▶ [ASSIGNED TASK]
Print the data below exactly, but only the lines from the one containing "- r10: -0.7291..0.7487" down to the one containing "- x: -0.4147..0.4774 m", inclusive.

▶ [DATA PROVIDED]

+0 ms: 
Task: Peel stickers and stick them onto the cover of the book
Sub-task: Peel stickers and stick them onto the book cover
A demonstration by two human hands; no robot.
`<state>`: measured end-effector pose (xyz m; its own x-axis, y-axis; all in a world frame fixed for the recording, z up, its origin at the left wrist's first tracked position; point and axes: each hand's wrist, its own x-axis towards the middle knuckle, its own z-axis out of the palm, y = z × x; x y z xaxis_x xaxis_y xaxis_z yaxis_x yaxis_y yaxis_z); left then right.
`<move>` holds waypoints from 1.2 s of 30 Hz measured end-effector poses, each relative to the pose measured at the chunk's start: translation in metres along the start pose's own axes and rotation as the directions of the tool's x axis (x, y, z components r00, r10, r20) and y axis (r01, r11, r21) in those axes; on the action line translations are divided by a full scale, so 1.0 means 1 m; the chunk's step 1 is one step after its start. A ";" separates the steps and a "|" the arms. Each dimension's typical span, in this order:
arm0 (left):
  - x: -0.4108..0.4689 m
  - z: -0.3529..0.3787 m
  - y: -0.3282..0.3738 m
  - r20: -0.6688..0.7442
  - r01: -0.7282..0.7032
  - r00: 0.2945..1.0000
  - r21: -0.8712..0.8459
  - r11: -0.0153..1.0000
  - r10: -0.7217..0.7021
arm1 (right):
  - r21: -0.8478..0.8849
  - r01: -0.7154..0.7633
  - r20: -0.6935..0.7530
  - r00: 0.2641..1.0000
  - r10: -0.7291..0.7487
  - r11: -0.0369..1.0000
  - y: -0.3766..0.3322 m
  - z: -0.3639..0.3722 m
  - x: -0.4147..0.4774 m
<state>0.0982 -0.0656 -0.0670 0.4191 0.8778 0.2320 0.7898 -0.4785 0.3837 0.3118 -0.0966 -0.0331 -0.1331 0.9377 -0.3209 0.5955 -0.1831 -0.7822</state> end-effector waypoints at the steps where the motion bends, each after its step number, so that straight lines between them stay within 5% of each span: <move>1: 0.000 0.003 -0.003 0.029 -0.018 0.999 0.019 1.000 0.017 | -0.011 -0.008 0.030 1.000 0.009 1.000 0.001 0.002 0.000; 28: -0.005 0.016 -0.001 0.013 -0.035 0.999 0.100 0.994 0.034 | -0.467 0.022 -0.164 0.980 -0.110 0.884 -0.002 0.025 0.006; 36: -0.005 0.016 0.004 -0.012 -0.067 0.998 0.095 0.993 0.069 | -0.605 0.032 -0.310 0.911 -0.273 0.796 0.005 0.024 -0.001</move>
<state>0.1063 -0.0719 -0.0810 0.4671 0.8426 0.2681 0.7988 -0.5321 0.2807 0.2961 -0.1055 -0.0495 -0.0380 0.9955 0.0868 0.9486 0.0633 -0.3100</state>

▶ [OUTPUT BELOW]
  - r10: -0.7291..0.7487
  - r11: -0.0369..1.0000
  - y: -0.3766..0.3322 m
  - z: -0.3639..0.3722 m
  - x: -0.4147..0.4774 m

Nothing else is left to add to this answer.